Ritornando a Malazè, l’idea di organizzare un salone dedicato ai vini a piede franco – primo nel suo genere a livello nazionale – ha rappresentato un vero e proprio evento nell’evento. Nato dalla sinergia tra i sommelier dell’AIS Campania, Slow Food Campi Flegrei e il Consorzio Tutela vini dei Campi Flegrei, Ischia, Capri, ha avuto come principale obiettivo quello di far conoscere gli antichi vini flegrei ed il loro territorio di provenienza, spesso ignorati a livello nazionale proprio perché semplicemente poco conosciuti. “Un viaggio nel bicchiere alla ricerca dei territori in cui la fillossera è stata sconfitta, per approfondire i differenti fattori (granulometria del terreno, clima e barriere biologiche) che hanno fermato, in Italia e nel mondo, la diffusione della fillossera” recita l’incipit del seminario di apertura, dedicato ad una delle più grandi battaglie fitosanitarie di tutti i tempi.
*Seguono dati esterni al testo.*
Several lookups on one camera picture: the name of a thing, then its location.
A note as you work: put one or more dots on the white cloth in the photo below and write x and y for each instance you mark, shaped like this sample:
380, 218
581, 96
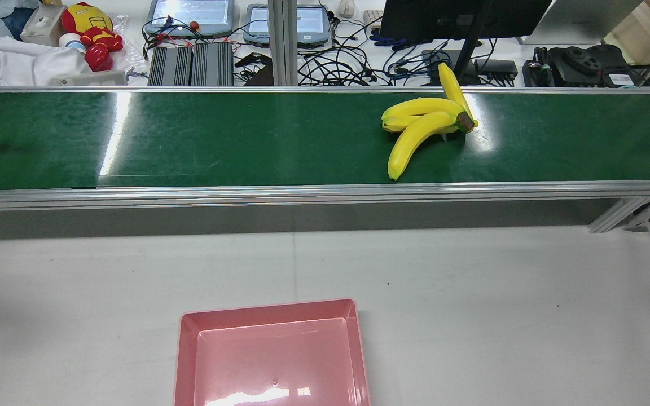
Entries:
14, 65

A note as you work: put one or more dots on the aluminium profile post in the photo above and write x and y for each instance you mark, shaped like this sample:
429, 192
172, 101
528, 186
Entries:
282, 42

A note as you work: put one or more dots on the white power strip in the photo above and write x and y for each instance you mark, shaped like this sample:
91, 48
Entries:
93, 78

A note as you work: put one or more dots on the red and yellow hero toy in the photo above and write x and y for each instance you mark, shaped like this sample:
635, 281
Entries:
96, 34

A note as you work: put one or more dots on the black Huawei monitor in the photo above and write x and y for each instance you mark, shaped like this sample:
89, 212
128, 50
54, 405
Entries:
443, 20

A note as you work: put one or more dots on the beige square box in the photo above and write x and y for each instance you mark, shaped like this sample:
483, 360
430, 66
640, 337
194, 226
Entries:
43, 28

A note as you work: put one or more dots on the black curved bracket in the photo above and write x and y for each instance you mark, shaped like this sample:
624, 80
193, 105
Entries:
251, 58

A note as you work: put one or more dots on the black flange mount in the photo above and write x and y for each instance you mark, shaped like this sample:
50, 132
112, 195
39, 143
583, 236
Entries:
579, 59

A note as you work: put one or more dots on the beige keyboard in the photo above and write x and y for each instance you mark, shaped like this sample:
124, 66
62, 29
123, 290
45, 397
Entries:
373, 17

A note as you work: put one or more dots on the pink plastic rectangular basket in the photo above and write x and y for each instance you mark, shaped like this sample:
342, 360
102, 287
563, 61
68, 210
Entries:
274, 361

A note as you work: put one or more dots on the green belt conveyor aluminium frame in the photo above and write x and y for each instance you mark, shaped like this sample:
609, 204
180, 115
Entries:
246, 141

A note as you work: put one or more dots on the black USB hub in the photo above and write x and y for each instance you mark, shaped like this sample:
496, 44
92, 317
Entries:
497, 66

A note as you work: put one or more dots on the yellow plastic banana bunch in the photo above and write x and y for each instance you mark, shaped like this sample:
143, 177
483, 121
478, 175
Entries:
415, 135

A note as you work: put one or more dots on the light wooden box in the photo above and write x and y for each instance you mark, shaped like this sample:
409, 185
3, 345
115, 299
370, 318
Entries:
641, 34

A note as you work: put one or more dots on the white computer mouse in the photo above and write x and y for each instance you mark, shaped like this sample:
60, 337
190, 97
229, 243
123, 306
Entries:
346, 7

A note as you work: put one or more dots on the dark brown block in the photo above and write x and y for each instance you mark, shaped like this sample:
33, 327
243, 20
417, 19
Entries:
260, 76

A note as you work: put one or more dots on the grey finned metal box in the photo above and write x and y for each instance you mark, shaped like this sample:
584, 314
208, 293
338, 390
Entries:
212, 63
170, 65

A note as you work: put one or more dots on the grey robot teach pendant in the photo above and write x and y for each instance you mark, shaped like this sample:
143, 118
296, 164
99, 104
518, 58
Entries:
313, 22
189, 14

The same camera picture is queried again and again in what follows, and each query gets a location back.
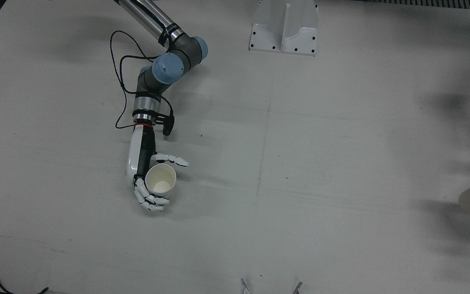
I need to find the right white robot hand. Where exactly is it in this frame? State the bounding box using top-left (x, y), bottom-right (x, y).
top-left (125, 124), bottom-right (190, 212)

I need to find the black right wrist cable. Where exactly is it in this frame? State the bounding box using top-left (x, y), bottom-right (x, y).
top-left (110, 30), bottom-right (174, 129)

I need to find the grey ribbed panel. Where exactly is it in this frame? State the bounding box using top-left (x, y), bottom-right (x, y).
top-left (376, 0), bottom-right (470, 9)

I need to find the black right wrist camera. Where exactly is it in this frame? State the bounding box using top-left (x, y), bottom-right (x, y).
top-left (153, 112), bottom-right (175, 136)

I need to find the white paper cup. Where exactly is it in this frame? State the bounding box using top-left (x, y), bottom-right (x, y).
top-left (145, 163), bottom-right (177, 199)

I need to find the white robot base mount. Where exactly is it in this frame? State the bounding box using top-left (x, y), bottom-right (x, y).
top-left (248, 0), bottom-right (319, 56)

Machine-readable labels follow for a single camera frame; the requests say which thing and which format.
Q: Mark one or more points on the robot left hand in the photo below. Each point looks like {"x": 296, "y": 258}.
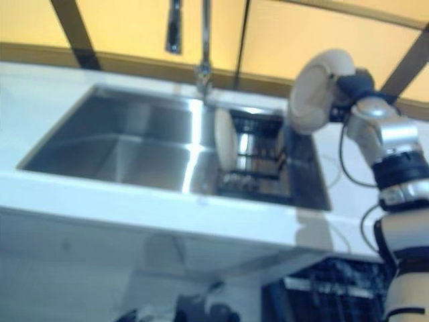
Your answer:
{"x": 130, "y": 317}

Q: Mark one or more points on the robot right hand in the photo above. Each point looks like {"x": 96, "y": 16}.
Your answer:
{"x": 357, "y": 84}

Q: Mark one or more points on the beige round plate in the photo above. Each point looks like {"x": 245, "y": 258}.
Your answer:
{"x": 226, "y": 139}
{"x": 311, "y": 94}

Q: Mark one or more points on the white cabinet door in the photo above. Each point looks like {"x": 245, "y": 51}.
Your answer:
{"x": 83, "y": 268}
{"x": 228, "y": 261}

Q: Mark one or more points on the black dish drying rack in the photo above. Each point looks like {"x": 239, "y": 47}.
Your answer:
{"x": 254, "y": 177}

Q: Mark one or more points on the chrome gooseneck kitchen faucet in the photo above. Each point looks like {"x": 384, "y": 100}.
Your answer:
{"x": 206, "y": 33}

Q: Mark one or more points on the stainless steel sink basin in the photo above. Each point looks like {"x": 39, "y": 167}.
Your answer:
{"x": 110, "y": 154}

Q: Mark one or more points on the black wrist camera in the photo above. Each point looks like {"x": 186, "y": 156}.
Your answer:
{"x": 340, "y": 112}

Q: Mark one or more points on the dark window frame grid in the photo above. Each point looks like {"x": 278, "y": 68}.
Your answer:
{"x": 78, "y": 33}
Alcuni dei vini flegrei possono fregiarsi della denominazione “Campi Flegrei DOC”, che individua l’area di produzione tra i comuni di Procida, Pozzuoli, Bacoli, Monte di Procida e Quarto, parte di quelli di Marano e parte di Napoli – ma è importante sottolineare che nel 2015 al Consorzio dei Vitivinicoltori dei Campi Flegrei si sono aggiunti anche i produttori dell’isola d’Ischia e di Capri, facendo passare il numero degli aderenti al consorzio dai 150 iniziali dei soli Campi Flegrei a 270 totali. Finalmente, dunque, qualcosa si muove a livello di imprenditoria locale grazie all’avvio di forme collaborative che non possono che giovare ad un’economia locale costretta troppo spesso a soccombere ai vincoli di mercato. Perché, se è vero che il trend di oggi fa registrare un ritorno alla moda del cd. vino libero (privilegiando soprattutto le micro-produzioni a livello locale) nel caso della vitivinicoltura flegrea, la frammentazione in piccoli produttori locali non ha mai portato allo sviluppo di tutte le potenzialità enologiche dell’area. Occorre guardare oltre, dunque, e augurarsi che il Consorzio dei Vitivinicoltori dei Campi Flegrei, e con esso tutti gli attori coinvolti a livello enogastronomico, possano continuare sulla strada intrapresa: lo sviluppo delle potenzialità turistiche dell’area flegrea, potrebbe anche partire da qui.